Jan 13, 2026: A sharp cold spell at the start of 2025 combined with rapidly rising electricity demand from data centres and cryptocurrency operations has led to an increase in greenhouse gas emissions in the United States, ending a two-year downward trend, according to a recent analysis.

The study found that overall emissions rose by about 2.4 percent during the year, marking the first increase in three years. The rise exceeded the pace of economic growth, despite continued expansion in renewable energy generation.

One major factor was higher fuel consumption for home heating. In colder regions of the country, households largely depend on natural gas and other fossil fuels to stay warm. Prolonged low temperatures early in the year resulted in a significant increase in fuel use compared to the previous year.

Electricity demand also climbed sharply as data centres, artificial intelligence infrastructure, and cryptocurrency mining facilities expanded, particularly in parts of Texas and the Ohio Valley. This surge in power consumption put additional pressure on the national grid.

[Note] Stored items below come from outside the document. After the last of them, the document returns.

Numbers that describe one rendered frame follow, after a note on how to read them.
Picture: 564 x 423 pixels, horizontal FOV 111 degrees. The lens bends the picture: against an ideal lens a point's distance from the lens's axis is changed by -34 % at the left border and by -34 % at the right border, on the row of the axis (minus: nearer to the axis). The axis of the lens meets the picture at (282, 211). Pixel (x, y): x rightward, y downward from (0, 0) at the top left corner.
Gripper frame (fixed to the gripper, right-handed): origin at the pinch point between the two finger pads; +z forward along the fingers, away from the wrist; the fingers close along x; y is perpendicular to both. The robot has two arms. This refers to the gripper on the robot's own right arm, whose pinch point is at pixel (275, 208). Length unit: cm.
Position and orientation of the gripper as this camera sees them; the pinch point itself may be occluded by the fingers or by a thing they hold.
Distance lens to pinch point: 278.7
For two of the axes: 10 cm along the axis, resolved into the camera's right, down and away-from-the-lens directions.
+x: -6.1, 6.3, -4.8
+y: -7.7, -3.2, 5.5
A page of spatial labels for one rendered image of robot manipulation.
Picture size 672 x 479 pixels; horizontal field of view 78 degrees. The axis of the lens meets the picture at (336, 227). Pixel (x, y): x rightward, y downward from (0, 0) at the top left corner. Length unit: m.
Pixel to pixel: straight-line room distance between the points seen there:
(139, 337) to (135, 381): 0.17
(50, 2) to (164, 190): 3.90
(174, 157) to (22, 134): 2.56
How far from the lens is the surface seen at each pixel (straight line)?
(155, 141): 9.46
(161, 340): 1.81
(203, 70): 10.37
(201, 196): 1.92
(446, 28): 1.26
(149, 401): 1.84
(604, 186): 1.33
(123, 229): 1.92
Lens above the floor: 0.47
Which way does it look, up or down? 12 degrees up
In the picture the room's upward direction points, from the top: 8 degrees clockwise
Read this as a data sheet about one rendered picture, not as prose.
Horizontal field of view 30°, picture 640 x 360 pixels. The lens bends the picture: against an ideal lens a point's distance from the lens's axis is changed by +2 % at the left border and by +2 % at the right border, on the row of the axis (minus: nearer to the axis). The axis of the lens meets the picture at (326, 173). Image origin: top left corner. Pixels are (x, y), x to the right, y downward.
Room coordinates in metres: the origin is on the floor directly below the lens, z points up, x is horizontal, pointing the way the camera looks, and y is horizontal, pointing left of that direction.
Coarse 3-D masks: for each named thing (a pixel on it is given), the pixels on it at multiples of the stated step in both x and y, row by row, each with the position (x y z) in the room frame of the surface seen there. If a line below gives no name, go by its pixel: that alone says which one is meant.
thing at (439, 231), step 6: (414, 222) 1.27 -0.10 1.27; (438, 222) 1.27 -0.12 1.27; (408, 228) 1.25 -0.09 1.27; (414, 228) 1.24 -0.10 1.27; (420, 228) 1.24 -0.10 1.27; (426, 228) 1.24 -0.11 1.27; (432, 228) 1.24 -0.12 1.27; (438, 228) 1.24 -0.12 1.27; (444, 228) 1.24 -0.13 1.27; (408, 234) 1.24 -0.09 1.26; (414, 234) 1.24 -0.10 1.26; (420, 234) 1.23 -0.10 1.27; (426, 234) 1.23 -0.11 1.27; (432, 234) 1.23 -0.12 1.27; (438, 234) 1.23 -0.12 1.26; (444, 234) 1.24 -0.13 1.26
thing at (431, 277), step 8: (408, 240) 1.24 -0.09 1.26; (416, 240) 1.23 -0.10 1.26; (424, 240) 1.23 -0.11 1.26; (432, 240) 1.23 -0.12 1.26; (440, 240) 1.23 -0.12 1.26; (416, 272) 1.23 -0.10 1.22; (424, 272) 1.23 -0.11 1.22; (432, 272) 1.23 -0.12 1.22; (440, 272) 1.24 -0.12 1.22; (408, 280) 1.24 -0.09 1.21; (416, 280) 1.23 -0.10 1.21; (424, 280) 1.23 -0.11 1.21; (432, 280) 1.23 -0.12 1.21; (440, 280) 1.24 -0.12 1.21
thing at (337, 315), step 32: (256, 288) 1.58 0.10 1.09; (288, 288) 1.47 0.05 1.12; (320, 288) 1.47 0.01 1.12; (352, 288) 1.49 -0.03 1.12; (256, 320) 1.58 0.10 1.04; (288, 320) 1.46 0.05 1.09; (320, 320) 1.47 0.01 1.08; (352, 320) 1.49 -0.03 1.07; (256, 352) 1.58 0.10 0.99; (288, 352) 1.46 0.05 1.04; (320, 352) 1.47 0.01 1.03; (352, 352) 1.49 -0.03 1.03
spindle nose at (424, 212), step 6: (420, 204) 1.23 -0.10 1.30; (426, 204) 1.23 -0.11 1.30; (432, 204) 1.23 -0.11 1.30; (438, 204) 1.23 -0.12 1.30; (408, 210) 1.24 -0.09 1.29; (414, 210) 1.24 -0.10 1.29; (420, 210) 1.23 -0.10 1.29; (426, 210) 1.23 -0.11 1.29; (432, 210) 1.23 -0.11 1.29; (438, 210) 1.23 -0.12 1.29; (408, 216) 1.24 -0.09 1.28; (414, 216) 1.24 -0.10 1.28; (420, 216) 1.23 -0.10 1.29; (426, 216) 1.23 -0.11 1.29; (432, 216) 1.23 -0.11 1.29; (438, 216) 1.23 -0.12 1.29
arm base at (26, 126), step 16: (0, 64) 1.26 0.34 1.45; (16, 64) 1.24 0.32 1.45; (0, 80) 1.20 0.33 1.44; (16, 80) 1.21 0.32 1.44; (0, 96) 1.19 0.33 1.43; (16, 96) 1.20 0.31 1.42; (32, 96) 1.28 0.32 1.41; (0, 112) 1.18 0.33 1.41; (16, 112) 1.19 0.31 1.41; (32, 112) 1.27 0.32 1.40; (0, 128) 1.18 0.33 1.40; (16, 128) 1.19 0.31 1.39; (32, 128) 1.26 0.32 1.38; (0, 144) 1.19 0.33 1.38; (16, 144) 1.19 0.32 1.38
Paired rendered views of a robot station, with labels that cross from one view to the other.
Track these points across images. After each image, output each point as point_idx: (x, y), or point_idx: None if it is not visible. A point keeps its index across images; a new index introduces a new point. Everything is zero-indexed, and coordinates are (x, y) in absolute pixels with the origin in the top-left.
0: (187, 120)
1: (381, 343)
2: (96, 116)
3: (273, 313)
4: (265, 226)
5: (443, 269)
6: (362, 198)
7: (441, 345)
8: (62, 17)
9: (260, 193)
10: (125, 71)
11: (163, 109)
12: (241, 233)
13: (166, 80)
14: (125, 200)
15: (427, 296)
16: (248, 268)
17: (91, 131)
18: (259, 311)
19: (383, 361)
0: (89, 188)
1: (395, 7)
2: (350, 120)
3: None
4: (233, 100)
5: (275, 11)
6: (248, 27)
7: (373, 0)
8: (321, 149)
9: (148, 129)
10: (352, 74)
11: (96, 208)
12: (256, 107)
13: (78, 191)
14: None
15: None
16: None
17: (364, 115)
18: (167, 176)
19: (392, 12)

As natural gas prices increased, electricity producers turned more frequently to coal as an alternative. Coal use for power generation rose by roughly 13 percent, reversing a long-term decline. Analysts say this shift was driven by cost considerations rather than a strategic return to coal.

While solar energy production recorded strong growth, rising at its fastest pace in several years, it was not sufficient to offset higher emissions from heating and power generation. The increase in coal use stood in contrast to trends in some other major economies, where coal consumption continued to fall due to expanded renewable capacity.

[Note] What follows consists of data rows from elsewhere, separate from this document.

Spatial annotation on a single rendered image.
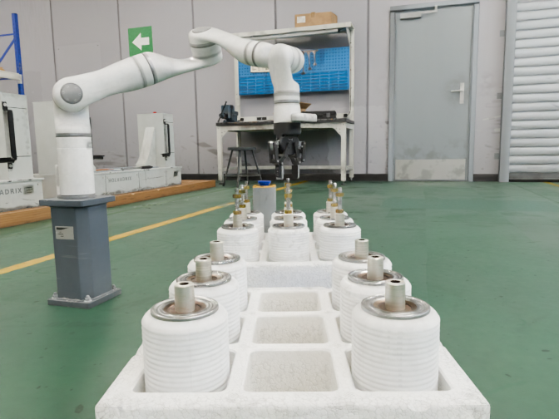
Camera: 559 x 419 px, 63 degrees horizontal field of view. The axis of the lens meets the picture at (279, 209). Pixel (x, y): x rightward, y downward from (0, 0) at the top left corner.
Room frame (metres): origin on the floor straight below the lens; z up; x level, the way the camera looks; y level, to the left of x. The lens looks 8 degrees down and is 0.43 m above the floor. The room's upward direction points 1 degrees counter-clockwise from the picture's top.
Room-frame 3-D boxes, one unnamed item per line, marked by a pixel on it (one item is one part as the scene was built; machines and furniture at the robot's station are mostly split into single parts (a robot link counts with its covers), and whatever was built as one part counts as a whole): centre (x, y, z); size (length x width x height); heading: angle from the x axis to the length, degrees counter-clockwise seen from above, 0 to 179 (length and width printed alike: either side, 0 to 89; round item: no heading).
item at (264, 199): (1.46, 0.05, 0.16); 0.07 x 0.07 x 0.31; 89
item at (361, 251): (0.73, -0.13, 0.26); 0.02 x 0.02 x 0.03
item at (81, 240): (1.31, 0.58, 0.15); 0.15 x 0.15 x 0.30; 73
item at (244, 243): (1.05, 0.10, 0.16); 0.10 x 0.10 x 0.18
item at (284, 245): (1.05, -0.02, 0.16); 0.10 x 0.10 x 0.18
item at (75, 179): (1.31, 0.57, 0.39); 0.09 x 0.09 x 0.17; 73
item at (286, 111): (1.27, -0.04, 0.53); 0.11 x 0.09 x 0.06; 50
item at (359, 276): (0.61, -0.13, 0.25); 0.08 x 0.08 x 0.01
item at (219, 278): (0.62, 0.11, 0.25); 0.08 x 0.08 x 0.01
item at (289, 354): (0.62, -0.01, 0.09); 0.39 x 0.39 x 0.18; 89

Experts note that although coal power in the US has dropped significantly since its peak more than a decade ago, last year’s increase was notable. Power companies also slowed the retirement of coal-fired plants as they sought to ensure reliable electricity supplies amid growing demand.

The transport sector remains the largest contributor to US emissions, covering road, rail, and air travel. Traffic volumes continued to rise for a fifth consecutive year. However, emissions from transportation remained largely unchanged, helped by a growing number of hybrid and electric vehicles. Hybrid vehicle adoption, in particular, showed strong momentum.

The analysis suggests that recent policy shifts under President Donald Trump had limited immediate impact on emission levels during 2025. However, some climate advocates argue that expanded support for fossil fuel production, natural gas exports, and energy-intensive industries could contribute to higher emissions in the coming years.

With demand from digital infrastructure expected to keep growing, analysts warn that without major upgrades to renewable capacity and grid efficiency, pressure on fossil fuel use may persist, complicating efforts to reduce emissions over the long term.